Vascular impairment in the choroid is also accounted for ischemia’s role in AMD [39, 40]. A preliminary study on subjects with early AMD changes showed a decrease in choroidal thickness [41]. Drusen are deposits below the RPE and their presentation and area are suggested as biomarker for advancing into neovascular AMD [42] and have been associated with choroidal blood flow changes [43]. However, there are no studies with direct association with the choroid below the affected areas.

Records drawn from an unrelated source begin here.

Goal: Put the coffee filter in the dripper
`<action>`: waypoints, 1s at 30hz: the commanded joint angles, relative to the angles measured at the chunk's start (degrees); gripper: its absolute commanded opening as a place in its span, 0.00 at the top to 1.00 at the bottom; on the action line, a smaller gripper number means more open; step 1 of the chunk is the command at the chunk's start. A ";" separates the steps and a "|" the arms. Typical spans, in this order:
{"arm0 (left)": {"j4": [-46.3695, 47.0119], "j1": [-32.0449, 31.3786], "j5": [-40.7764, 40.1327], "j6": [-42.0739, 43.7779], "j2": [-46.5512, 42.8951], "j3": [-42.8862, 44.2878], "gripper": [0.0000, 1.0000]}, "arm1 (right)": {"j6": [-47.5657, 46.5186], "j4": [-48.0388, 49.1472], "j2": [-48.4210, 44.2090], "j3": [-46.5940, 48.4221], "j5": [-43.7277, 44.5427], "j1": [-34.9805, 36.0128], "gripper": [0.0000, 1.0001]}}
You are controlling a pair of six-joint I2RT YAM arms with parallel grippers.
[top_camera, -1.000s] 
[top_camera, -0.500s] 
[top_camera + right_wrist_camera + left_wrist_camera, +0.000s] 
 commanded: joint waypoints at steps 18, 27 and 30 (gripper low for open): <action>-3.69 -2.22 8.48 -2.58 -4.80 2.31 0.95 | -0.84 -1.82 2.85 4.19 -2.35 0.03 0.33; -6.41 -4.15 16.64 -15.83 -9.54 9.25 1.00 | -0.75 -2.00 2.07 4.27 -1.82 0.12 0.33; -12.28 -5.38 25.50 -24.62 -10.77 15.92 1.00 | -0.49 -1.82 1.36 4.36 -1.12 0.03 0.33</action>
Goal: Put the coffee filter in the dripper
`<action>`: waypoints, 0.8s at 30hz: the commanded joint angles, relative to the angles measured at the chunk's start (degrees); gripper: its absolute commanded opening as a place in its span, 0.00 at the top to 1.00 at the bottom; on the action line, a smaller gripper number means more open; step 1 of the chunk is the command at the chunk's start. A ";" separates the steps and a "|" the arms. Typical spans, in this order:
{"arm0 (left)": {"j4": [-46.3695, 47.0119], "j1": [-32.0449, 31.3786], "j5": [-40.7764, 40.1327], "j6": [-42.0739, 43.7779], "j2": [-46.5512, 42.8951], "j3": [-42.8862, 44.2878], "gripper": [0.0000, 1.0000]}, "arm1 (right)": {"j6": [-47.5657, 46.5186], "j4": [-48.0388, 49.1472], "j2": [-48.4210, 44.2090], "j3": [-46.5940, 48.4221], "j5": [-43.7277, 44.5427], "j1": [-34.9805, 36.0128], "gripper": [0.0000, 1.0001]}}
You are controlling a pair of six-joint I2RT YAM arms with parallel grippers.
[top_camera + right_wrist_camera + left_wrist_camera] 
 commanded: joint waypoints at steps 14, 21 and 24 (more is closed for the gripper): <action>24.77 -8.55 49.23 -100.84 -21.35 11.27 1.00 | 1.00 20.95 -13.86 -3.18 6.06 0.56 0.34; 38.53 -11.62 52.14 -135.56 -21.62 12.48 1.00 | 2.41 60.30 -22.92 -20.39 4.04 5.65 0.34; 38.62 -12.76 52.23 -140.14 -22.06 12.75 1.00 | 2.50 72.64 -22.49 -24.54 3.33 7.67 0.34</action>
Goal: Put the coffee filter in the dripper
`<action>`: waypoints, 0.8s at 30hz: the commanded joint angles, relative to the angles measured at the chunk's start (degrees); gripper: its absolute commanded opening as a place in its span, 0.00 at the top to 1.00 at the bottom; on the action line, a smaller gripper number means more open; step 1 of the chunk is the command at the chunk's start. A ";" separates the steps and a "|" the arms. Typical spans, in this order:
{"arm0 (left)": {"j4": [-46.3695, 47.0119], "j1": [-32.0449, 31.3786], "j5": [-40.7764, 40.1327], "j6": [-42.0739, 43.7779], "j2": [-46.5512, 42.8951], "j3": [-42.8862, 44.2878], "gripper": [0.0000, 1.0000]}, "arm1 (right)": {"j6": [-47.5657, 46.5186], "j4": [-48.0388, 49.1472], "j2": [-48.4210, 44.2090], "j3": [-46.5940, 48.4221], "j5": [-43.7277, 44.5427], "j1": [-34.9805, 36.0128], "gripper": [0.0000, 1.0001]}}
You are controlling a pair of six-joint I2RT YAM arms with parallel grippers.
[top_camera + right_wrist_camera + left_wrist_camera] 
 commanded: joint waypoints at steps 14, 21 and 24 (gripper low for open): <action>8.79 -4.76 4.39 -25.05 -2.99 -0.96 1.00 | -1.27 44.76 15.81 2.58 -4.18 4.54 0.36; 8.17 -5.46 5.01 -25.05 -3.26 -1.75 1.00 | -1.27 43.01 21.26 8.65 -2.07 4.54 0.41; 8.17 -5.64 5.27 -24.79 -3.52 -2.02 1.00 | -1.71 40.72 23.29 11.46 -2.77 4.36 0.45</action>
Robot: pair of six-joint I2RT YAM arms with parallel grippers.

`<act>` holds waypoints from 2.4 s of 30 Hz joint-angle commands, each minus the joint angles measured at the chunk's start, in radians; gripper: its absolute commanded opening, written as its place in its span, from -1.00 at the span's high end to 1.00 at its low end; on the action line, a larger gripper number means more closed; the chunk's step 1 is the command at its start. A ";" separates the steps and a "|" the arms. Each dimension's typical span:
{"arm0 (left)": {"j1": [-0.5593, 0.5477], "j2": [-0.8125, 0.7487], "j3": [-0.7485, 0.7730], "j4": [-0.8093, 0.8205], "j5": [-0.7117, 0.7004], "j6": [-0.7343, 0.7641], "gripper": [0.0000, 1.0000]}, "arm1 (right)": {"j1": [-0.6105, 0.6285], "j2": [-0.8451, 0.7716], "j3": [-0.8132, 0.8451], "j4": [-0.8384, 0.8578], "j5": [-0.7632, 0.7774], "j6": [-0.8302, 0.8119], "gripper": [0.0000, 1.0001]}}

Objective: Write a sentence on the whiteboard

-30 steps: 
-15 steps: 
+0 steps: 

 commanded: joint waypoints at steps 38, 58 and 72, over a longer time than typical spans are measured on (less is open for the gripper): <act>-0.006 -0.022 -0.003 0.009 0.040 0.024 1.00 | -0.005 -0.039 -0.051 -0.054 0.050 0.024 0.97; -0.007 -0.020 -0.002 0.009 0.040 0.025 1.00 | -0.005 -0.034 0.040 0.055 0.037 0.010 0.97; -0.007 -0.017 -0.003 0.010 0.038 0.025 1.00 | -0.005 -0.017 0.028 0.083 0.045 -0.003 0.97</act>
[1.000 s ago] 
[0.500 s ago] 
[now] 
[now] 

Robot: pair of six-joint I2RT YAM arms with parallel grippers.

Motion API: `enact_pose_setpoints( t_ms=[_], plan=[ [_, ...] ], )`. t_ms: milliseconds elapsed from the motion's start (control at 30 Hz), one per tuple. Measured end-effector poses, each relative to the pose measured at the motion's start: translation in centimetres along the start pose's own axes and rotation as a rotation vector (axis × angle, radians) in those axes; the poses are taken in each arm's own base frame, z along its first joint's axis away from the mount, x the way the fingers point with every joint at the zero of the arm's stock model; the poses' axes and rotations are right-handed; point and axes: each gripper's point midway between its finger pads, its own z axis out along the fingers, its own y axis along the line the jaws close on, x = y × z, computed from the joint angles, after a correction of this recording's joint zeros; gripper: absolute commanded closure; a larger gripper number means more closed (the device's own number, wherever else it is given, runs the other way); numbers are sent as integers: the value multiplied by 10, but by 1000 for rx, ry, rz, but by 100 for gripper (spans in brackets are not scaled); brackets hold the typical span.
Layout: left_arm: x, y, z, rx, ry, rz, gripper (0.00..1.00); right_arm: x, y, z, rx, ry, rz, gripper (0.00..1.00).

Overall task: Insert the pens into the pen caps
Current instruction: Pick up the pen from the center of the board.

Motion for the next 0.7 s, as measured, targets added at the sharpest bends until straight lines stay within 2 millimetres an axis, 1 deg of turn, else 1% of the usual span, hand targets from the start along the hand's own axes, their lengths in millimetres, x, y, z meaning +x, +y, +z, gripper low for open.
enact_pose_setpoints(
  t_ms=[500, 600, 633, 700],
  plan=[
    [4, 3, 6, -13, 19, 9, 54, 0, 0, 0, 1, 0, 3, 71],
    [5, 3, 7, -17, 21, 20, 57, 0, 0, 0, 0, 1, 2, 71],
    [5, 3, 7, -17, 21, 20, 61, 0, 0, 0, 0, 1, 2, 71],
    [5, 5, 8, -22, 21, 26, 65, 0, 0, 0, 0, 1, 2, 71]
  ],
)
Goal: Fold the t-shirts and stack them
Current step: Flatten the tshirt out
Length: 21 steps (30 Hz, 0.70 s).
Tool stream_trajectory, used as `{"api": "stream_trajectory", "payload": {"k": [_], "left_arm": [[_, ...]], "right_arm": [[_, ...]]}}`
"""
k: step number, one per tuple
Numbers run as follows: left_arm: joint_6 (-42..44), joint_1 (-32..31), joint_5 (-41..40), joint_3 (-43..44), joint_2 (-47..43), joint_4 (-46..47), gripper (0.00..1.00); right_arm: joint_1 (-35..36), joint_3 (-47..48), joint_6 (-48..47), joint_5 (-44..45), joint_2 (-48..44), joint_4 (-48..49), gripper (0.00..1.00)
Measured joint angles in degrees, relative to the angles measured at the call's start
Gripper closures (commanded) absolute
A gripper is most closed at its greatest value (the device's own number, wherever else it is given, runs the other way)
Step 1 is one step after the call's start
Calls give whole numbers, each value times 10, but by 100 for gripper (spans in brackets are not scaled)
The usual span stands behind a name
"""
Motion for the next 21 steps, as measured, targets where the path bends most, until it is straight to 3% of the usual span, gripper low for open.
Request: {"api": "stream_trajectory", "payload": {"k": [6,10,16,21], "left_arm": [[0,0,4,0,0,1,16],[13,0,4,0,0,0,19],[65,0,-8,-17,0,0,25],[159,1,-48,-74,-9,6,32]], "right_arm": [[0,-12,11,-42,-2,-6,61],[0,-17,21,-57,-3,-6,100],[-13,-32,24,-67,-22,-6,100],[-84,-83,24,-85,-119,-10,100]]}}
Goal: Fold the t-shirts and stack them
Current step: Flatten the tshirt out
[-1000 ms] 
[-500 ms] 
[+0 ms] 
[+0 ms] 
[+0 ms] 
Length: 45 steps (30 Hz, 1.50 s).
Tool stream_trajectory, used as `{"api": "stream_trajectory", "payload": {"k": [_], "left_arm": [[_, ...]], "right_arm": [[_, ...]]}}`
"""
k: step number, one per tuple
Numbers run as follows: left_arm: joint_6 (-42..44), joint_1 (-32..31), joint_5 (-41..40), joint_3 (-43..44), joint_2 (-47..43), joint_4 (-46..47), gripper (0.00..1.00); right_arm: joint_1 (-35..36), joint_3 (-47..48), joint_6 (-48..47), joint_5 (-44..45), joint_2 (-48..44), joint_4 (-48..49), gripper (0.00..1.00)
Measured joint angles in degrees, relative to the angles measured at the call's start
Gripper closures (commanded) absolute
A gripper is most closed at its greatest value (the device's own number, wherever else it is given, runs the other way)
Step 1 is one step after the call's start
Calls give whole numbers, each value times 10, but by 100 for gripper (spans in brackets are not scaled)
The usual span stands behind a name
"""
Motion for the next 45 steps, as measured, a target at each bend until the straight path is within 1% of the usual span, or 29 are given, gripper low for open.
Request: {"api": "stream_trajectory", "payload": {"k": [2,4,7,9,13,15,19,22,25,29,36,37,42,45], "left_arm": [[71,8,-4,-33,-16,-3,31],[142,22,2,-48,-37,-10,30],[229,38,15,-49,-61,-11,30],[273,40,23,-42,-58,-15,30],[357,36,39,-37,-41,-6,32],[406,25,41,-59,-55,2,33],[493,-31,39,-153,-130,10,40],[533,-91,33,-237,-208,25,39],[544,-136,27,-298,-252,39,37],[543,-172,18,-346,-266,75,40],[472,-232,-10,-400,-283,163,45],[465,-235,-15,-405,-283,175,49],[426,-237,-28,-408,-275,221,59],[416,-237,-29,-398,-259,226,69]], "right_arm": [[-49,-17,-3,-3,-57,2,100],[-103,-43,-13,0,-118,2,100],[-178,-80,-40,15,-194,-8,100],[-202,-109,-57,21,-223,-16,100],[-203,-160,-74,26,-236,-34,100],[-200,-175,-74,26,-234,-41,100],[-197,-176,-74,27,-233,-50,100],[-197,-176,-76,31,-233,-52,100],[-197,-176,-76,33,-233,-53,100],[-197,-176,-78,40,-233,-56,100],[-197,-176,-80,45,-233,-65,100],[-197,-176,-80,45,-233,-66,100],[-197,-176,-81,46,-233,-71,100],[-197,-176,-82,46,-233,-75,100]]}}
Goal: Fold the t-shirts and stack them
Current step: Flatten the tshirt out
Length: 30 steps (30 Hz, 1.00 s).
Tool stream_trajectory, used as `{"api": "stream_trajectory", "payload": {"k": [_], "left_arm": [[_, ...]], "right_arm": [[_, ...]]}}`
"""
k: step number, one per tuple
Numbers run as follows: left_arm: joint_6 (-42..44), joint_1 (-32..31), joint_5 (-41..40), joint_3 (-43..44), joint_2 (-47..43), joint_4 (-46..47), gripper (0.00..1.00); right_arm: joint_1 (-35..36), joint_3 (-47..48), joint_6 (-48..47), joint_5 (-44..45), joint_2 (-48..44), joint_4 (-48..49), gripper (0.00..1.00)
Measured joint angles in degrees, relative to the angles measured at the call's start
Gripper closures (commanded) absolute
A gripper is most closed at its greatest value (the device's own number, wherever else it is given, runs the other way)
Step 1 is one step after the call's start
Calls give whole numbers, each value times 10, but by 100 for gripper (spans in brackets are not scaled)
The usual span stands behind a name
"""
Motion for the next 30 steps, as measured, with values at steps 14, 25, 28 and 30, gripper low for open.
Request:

Another type of deposit associated with AMD are reticular pseudodrusen, which are granular hyper-reflective deposits in the subretinal space [44] suggested to be markers for inflammatory or atrophic vascular changes of the choroidal stroma [45, 46]. Using choroidal thickness mapping in 25 subjects with various types of AMD and pseudodrusen, we found a similarity between the shape of the affected area seen in autofluorescence images and areas with thicker choroid (Fig. 60.4). Thickness map observations show that choroidal areas coinciding with pseudodrusen area are thicker than other choroidal locations [47]. Using choroidal subfoveal thickness to relate to pseudorusen may be misleading as it is more likely to be associated with the severity of AMD rather than pseudodrusen.